→ Action item
Go through the listing below and list every line with "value".

→ Recorded data

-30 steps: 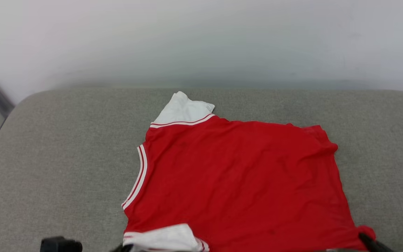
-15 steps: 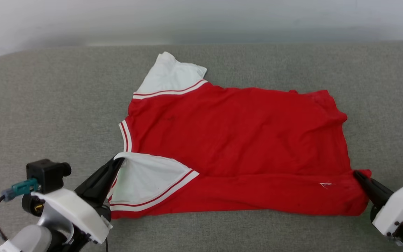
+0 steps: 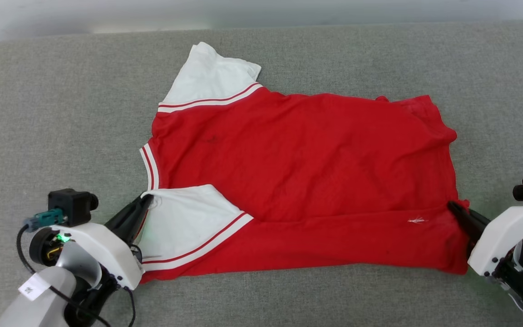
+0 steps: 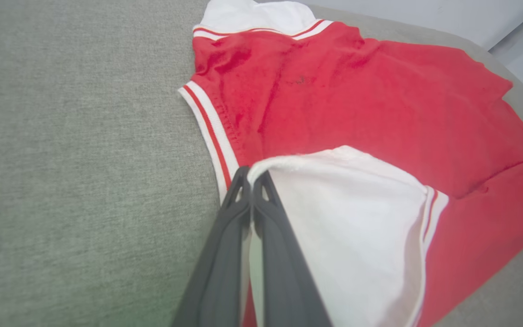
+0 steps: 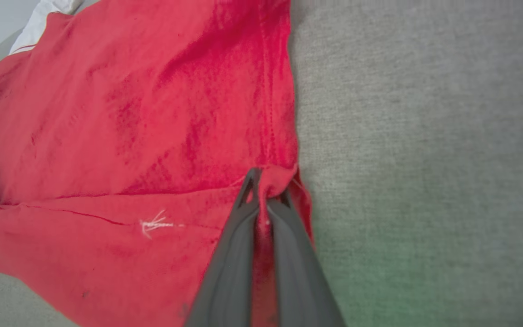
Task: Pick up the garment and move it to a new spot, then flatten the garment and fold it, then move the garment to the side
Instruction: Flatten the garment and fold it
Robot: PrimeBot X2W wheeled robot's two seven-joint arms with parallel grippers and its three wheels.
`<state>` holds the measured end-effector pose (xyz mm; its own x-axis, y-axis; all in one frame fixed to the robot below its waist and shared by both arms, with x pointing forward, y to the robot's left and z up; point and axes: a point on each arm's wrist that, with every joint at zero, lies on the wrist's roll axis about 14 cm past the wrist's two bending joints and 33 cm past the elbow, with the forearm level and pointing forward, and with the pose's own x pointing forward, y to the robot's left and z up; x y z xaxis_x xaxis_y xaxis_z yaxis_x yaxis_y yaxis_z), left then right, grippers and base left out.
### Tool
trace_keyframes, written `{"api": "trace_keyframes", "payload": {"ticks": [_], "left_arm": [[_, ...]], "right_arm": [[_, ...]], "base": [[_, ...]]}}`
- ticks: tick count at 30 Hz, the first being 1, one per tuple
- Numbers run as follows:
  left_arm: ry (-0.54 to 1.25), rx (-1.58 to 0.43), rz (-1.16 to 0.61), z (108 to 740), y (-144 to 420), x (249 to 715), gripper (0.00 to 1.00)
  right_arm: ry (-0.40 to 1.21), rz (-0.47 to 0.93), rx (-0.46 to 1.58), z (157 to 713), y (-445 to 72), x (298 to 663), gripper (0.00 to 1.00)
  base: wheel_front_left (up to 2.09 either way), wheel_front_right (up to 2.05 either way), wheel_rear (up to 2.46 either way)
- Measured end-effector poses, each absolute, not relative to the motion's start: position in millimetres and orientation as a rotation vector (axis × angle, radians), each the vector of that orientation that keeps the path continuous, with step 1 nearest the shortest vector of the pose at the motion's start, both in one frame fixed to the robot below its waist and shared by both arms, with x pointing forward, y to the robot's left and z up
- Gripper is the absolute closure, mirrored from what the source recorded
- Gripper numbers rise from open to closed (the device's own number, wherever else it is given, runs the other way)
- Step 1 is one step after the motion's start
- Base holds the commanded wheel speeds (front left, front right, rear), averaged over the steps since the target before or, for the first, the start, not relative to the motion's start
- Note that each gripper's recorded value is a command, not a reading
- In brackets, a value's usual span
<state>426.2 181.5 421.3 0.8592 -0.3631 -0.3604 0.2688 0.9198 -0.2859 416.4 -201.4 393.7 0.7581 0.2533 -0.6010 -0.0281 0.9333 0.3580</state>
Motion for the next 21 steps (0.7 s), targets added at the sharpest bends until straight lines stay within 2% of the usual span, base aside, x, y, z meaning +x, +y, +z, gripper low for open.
{"api": "trace_keyframes", "payload": {"ticks": [7,8,9,15,18,21], "left_arm": [[0.427,-0.228,-0.307,410,181,426,1.00],[0.423,-0.233,-0.299,410,182,425,0.78],[0.421,-0.229,-0.291,410,183,423,0.00],[0.349,-0.200,-0.199,426,198,420,0.00],[0.352,-0.184,-0.159,428,205,407,0.00],[0.367,-0.169,-0.132,429,209,398,0.00]], "right_arm": [[0.671,0.183,0.261,394,-198,426,1.00],[0.671,0.185,0.245,394,-199,425,0.93],[0.669,0.184,0.222,394,-200,424,0.00],[0.609,0.239,0.112,416,-193,423,0.00],[0.594,0.261,-0.002,428,-198,417,0.00],[0.594,0.263,-0.020,433,-198,410,0.00]], "base": [[0.00,0.00,0.00],[0.00,0.00,0.00],[0.00,0.00,0.00],[0.00,0.00,0.00],[0.00,0.00,0.00],[0.00,0.00,0.00]]}}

→ Exercise solution
- Note that each gripper's recorded value is a command, not a reading
- In brackets, a value's usual span

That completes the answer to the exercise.